Work instructions: The whole listing below must be printed again exactly, images excluded.

Provided material:

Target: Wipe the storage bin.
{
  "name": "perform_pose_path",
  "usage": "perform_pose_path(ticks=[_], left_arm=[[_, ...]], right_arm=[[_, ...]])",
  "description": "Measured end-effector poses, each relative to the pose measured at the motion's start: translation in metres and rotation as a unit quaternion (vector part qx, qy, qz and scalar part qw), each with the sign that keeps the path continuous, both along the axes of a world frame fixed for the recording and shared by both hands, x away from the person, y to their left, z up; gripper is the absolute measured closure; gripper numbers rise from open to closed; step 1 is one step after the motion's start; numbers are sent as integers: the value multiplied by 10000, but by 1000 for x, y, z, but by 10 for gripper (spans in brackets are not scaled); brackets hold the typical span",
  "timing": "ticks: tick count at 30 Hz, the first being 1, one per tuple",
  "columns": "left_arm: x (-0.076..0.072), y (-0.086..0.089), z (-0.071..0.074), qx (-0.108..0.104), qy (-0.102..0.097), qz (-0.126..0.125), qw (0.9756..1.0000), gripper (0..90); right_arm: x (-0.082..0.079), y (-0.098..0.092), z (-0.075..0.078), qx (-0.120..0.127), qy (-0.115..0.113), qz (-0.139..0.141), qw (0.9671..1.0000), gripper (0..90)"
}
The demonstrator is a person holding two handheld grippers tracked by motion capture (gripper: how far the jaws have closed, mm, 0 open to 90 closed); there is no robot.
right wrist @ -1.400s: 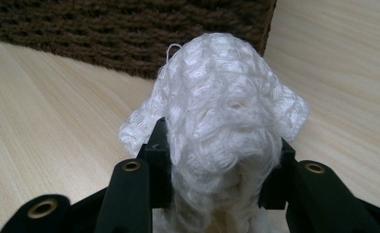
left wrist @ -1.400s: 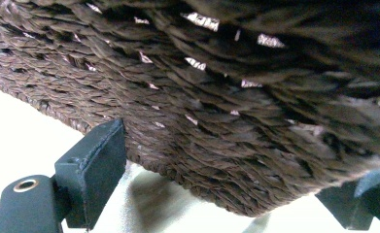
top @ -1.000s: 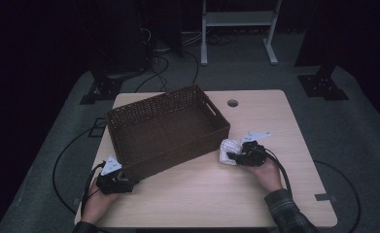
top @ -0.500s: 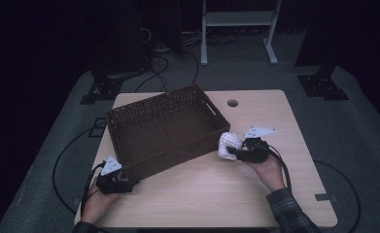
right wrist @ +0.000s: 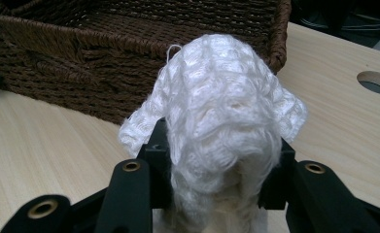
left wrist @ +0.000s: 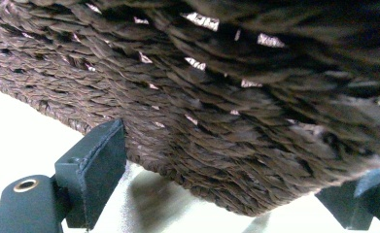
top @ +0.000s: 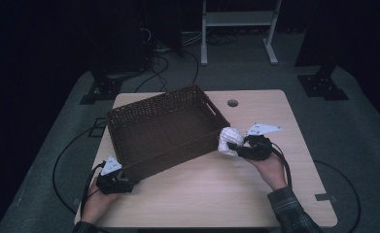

Your solution:
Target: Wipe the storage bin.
{
  "name": "perform_pose_path",
  "usage": "perform_pose_path(ticks=[_], left_arm=[[_, ...]], right_arm=[[_, ...]])",
  "description": "Measured end-effector poses, each relative to the pose measured at the motion's start: translation in metres and rotation as a unit quaternion (vector part qx, qy, qz and scalar part qw), each with the sign that keeps the path continuous, both along the axes of a world frame fixed for the recording and shared by both hands, x away from the person, y to their left, z up; gripper is the absolute measured closure; gripper numbers rise from open to closed; step 1 is one step after the motion's start; numbers are sent as integers: the value multiplied by 10000, but by 1000 for x, y, z, but by 10 for gripper (spans in brackets are not scaled); brackets hold the typical span",
  "timing": "ticks: tick count at 30 Hz, the first being 1, one per tuple",
  "columns": "left_arm: x (-0.076..0.072), y (-0.086..0.089), z (-0.071..0.074), qx (-0.108..0.104), qy (-0.102..0.097), qz (-0.126..0.125), qw (0.9756..1.0000), gripper (0..90); right_arm: x (-0.082..0.079), y (-0.098..0.092), z (-0.075..0.078), qx (-0.120..0.127), qy (-0.115..0.113), qz (-0.139..0.141), qw (0.9671..1.0000), gripper (0..90)"
}
The demonstrator is a person holding two handheld grippers tracked by motion capture (gripper: how far the jaws have closed, mm, 0 open to 90 closed); there is no robot.
right wrist @ -1.400s: 
left wrist @ -1.400s: 
top @ -1.000s: 
top @ -0.500s: 
right wrist @ +0.000s: 
left wrist @ +0.000s: 
top @ +0.000s: 

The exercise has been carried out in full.